= PROMPT =
Search the data below for the string "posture". Extract every line that contains it.

+-------+

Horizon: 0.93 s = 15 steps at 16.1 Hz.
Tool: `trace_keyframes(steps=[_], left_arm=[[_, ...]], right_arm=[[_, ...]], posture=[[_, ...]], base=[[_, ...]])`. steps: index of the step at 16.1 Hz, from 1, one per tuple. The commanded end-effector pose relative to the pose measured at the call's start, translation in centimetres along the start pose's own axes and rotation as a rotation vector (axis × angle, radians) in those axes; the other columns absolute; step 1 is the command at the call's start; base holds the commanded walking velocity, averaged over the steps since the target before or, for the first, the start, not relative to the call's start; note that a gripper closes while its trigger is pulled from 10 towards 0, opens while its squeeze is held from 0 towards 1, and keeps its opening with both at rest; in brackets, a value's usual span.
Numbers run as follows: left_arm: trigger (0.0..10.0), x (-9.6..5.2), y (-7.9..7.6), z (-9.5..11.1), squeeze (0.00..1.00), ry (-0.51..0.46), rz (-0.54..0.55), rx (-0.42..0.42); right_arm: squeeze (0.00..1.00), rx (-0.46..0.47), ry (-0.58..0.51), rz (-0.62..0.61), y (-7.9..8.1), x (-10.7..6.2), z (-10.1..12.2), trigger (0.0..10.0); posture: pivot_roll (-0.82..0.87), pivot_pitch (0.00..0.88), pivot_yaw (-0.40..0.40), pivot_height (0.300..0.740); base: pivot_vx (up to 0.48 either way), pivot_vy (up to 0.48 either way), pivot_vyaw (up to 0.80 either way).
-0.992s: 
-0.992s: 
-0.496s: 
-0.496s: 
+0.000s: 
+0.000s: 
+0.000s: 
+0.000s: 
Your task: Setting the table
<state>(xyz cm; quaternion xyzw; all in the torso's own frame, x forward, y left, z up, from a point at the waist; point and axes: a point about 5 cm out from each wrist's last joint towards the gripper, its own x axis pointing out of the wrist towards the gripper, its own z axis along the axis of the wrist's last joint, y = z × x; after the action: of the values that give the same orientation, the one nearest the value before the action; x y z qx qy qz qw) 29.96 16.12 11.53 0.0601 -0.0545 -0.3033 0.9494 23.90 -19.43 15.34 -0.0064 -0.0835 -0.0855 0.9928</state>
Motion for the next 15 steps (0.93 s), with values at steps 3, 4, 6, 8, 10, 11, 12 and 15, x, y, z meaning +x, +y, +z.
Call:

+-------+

= RESULT BELOW =
Tool: `trace_keyframes(steps=[_], left_arm=[[_, ...]], right_arm=[[_, ...]], posture=[[_, ...]], base=[[_, ...]])`. steps: index of the step at 16.1 Hz, from 1, one per tuple. The commanded end-effector pose relative to the pose measured at the call's start, translation in centimetres along the start pose's own axes and rotation as a rotation vector (axis × angle, radians) in those axes; the other columns absolute; step 1 is the command at the call's start; base holds the commanded walking velocity, averaged over the steps since the target before or, for the first, the start, not relative to the call's start; note that a gripper closes while its trigger is pulled from 10 towards 0, opens while its squeeze is held from 0 towards 1, and keeps its opening with both at rest; in brackets, a value's usual span.
Numbers run as follows: left_arm: trigger (0.0..10.0), x (-9.6..5.2), y (-7.9..7.6), z (-9.5..11.1), squeeze (0.00..1.00), ry (-0.51..0.46), rz (-0.54..0.55), rx (-0.42..0.42); right_arm: squeeze (0.00..1.00), rx (-0.46..0.47), ry (-0.58..0.51), rz (-0.62..0.61), y (-7.9..8.1), x (-10.7..6.2), z (-10.1..12.2), trigger (0.0..10.0); posture: pivot_roll (-0.82..0.87), pivot_pitch (0.00..0.88), pivot_yaw (-0.40..0.40), pivot_height (0.300..0.740); base: pivot_vx (up to 0.48 either way), pivot_vy (up to 0.48 either way), pivot_vyaw (up to 0.80 either way).

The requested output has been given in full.